Scars form due to ‘abnormal collagen reorganization,’ which means that the skin is unable to repair injuries to itself in neat cross-weave patterns of collagen fibers. Instead, the collagen fibers grow back in parallel groups which produce the distinct clumpy texture of a scar. Scientists have discovered that a skin protein called decorin helps reduce scarring by facilitating collagen arrangement. Unfortunately, decorin is difficult to synthesize in quantities required for clinical usage.
Professor Hyung Joon Cha and his team from the Department of Chemical Engineering at Pohang University of Science and Technology have utilized their world-renowned expertise in mussel-derived bioadhesives to develop an elegant solution to scarring by successfully synthesizing a simpler version of decorin. This achievement has been published in the world-renowned Biomaterials.
The team created a ‘decorin glue’ by combining a small section of decorin with mussel ‘gloop’ and a collagen-binding molecule, and tested it on rats. After 11 days, 99 percent of the wounds on the rats treated with the glue were closed. By day 28, the test group’s wounds were completely healed with almost no visible scarring. In comparison, the control group’s wounds not only healed at a slower rate but by day 28 were left with large purple scars. Further analysis showed that the healed skin retained the original cross-weave patterned collagen fibers, and even developed oil glands, hair follicles, blood vessels, and other structures not present in scars.

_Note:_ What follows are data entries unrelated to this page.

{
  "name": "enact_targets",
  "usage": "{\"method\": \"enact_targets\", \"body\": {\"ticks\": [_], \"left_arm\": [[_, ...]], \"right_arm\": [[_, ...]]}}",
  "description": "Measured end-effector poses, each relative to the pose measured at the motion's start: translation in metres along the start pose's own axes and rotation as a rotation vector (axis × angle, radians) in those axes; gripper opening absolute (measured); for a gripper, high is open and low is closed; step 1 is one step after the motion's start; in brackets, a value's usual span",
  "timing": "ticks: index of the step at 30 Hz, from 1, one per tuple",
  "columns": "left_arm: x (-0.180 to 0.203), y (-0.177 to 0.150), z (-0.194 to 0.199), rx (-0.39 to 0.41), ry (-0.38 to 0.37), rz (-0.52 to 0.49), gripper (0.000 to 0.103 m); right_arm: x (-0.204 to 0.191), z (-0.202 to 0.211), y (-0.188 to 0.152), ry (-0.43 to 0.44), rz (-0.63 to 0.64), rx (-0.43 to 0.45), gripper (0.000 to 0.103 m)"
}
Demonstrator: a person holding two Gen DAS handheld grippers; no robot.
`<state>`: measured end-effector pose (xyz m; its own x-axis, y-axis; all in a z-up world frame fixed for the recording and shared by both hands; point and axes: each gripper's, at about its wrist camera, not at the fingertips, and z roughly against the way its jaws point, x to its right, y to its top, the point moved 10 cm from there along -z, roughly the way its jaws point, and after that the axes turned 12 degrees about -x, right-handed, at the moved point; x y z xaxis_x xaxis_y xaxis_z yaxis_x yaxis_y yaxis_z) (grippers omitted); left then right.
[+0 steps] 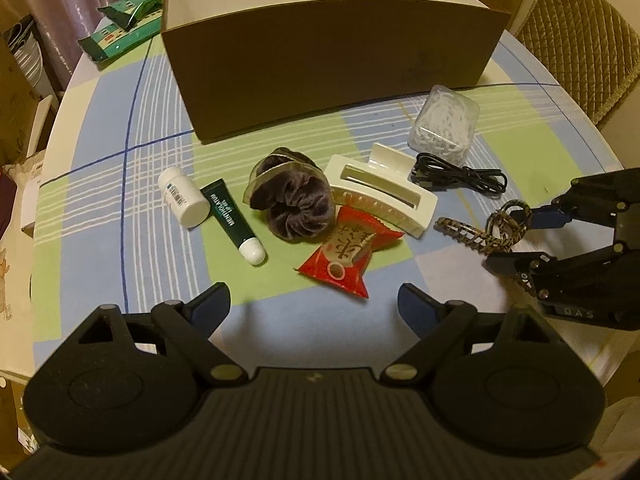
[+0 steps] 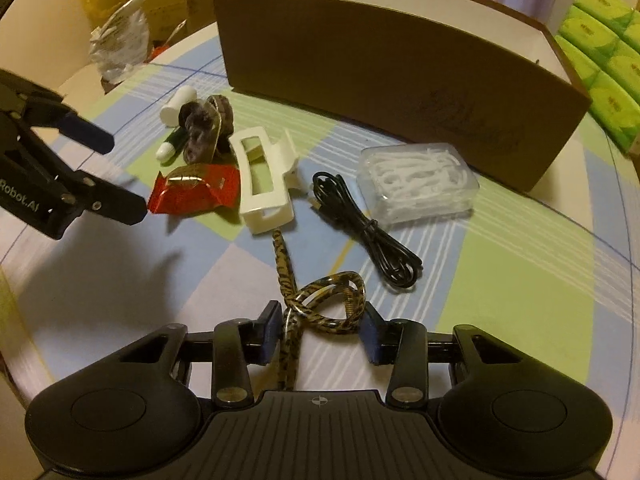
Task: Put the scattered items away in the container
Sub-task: 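Grasp the leopard-print hair clip with the right tool while the left tool grasps the red snack packet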
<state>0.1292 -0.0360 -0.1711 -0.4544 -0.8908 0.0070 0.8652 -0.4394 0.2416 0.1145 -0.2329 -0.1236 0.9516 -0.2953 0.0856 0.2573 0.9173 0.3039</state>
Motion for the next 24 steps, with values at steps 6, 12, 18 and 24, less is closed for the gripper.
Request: {"method": "enact_targets", "body": {"ticks": [6,12,18,24], "left_arm": [[0.007,0.004,-0.007,0.008,-0.014,-0.037,0.077],[0.013,0.014,-0.017,0.011,-0.038,-0.077,0.065],[0.019,0.024,-0.028,-0.002,-0.068,-0.098,0.043],[0.035,0.018,-0.027,-0.023,-0.129,-0.118,0.034]], "right_arm": [[0.021,0.005,-0.014,-0.014,-0.055,-0.018,0.038],[0.051,0.015,-0.035,-0.041,-0.129,-0.038,0.038],[0.07,0.022,-0.051,-0.068,-0.185,-0.05,0.038],[0.076,0.026,-0.058,-0.064,-0.204,-0.052,0.038]]}}
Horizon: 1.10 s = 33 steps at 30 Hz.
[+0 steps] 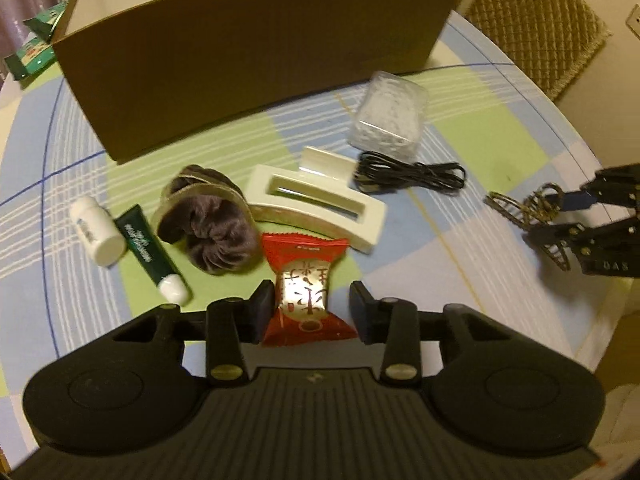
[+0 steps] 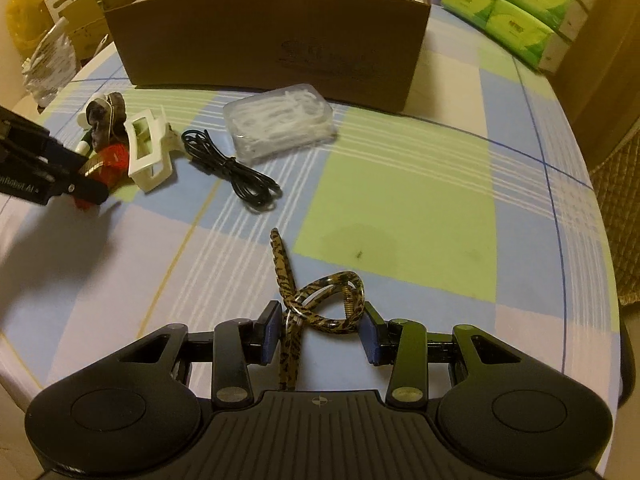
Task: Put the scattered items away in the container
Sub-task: 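Grasp the leopard-print hair clip with the right tool while the left tool grasps the red snack packet, then carry the red packet and leopard clip into the box and open both tools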
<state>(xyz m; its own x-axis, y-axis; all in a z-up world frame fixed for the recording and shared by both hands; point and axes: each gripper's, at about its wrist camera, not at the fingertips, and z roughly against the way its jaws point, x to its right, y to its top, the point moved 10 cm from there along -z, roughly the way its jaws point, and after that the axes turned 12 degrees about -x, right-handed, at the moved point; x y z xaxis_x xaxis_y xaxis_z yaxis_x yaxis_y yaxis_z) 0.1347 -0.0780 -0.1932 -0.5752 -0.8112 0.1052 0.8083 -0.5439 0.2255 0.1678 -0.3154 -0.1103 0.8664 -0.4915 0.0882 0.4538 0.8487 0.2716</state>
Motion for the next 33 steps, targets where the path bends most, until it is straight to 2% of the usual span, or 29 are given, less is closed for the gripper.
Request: {"method": "enact_targets", "body": {"ticks": [6,10,11,12,14,15,21,28,33], "left_arm": [[-0.002,0.003,-0.006,-0.008,0.012,0.059,0.034],[-0.004,0.007,-0.007,-0.004,0.021,0.081,0.034],[-0.003,0.007,-0.007,-0.002,0.028,0.087,0.033],[-0.003,0.007,-0.007,0.0,0.034,0.092,0.026],[-0.003,0.006,-0.006,0.001,0.039,0.111,0.023],[-0.004,0.004,-0.005,0.002,0.036,0.124,0.023],[0.001,-0.008,0.001,0.0,0.056,0.189,0.023],[0.006,-0.022,0.024,0.044,0.072,0.274,0.023],[0.007,-0.02,0.043,0.074,0.075,0.278,0.023]], "right_arm": [[0.002,0.001,0.004,0.024,0.002,0.005,0.039],[0.003,-0.001,0.007,0.035,0.014,0.005,0.045],[0.004,-0.001,0.007,0.037,0.02,0.004,0.045],[0.004,-0.002,0.006,0.04,0.029,0.003,0.045],[0.004,-0.002,0.005,0.042,0.049,-0.001,0.043],[0.004,-0.001,0.004,0.049,0.058,0.001,0.037],[0.009,0.003,0.004,0.086,0.086,0.02,0.036],[0.01,0.015,0.011,0.149,0.11,0.042,0.036],[0.006,0.033,0.026,0.207,0.078,0.076,0.036]]}}
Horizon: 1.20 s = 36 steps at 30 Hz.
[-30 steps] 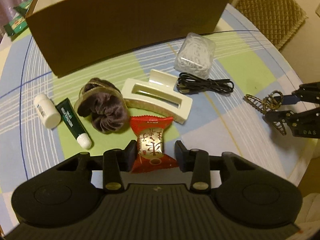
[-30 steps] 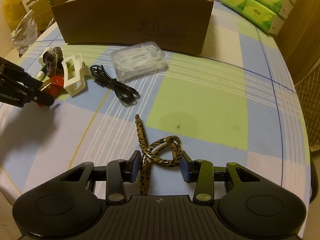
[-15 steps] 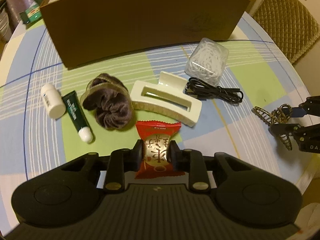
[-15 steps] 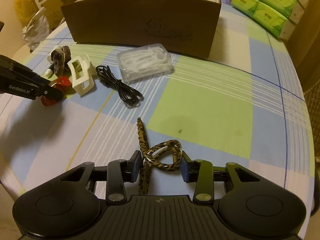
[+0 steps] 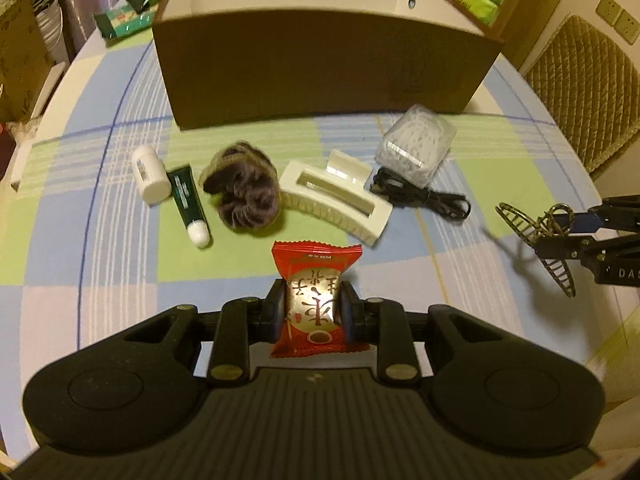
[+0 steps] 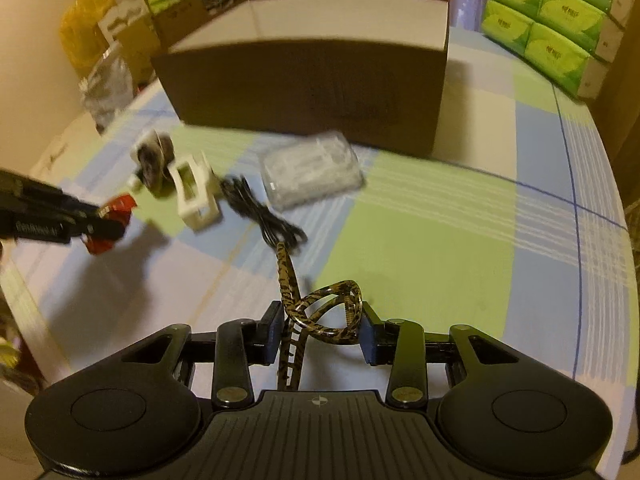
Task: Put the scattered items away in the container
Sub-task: 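Carry the red packet and leopard clip into the box and open both tools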
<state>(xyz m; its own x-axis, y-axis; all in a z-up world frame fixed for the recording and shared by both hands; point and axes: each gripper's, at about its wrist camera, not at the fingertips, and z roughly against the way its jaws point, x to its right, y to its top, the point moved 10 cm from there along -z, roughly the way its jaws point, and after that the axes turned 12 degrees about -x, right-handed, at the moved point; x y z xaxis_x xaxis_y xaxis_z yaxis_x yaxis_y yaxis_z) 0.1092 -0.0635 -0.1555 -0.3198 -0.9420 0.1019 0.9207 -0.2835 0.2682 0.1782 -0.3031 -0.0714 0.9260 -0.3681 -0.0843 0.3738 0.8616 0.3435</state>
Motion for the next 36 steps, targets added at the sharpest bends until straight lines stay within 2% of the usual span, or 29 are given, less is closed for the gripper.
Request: {"method": "enact_targets", "body": {"ticks": [8,16,28,36], "left_arm": [[-0.004,0.031,0.025,0.065,-0.023,-0.044,0.023],[-0.006,0.062,0.043,0.111,-0.055,-0.095,0.023],[-0.015,0.131,0.061,0.197,-0.021,-0.16,0.023],[-0.028,0.182,0.066,0.229,0.008,-0.154,0.023]], "right_arm": [[-0.023,0.019,0.031,0.07,-0.065,0.064,0.036],[-0.043,0.029,0.065,0.097,-0.078,0.11,0.036],[-0.039,0.046,0.147,0.129,-0.062,0.177,0.036],[-0.033,0.048,0.201,0.097,-0.016,0.222,0.036]]}}
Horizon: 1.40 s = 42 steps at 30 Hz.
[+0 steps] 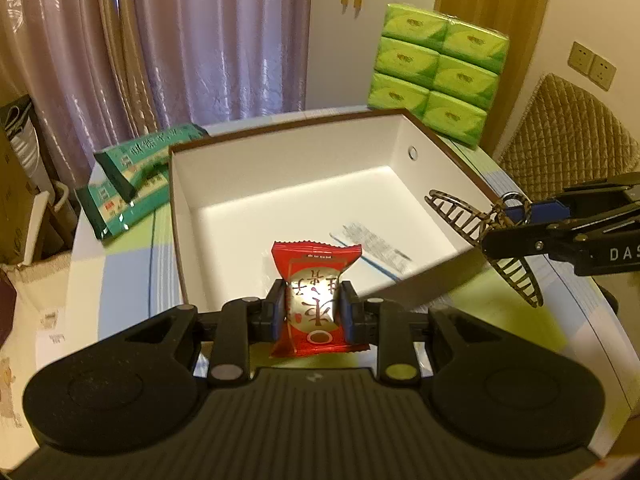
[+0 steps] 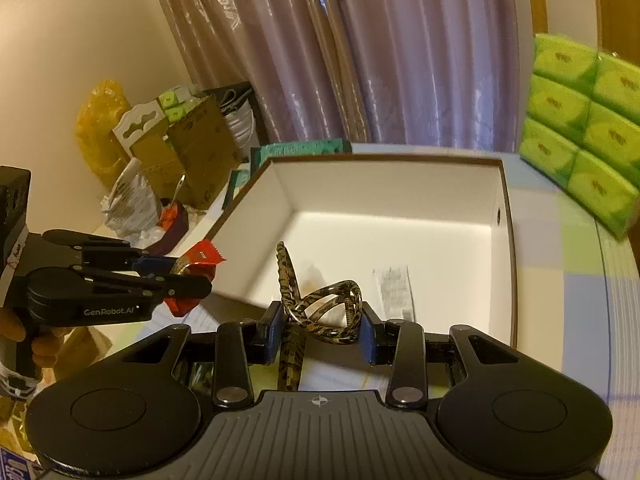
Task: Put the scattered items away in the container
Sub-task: 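Carry the red packet and leopard clip into the box and open both tools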
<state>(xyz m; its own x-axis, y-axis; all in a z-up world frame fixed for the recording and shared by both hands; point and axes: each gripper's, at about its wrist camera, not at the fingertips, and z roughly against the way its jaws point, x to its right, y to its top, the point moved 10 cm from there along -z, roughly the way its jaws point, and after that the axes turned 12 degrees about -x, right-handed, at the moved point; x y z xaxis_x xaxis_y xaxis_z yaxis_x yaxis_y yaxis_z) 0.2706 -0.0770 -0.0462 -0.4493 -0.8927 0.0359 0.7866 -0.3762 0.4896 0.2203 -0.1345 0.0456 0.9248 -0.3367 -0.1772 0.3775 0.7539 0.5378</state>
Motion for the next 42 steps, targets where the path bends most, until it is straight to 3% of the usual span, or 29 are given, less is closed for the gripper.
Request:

Professor Cha notes that rat skin is different from human skin in that it is looser and tend to heal better, so it is not yet clear how well the glue will work on people. The team is currently planning to test the glue on pig skin, which is much more similar in structure to human skin.
This research was supported by the Marine Biomaterials Research Center grant from Marine Biotechnology Program of the Korea Institute of Marine Science & Technology Promotion funded by the Ministry of Oceans and Fisheries, Korea.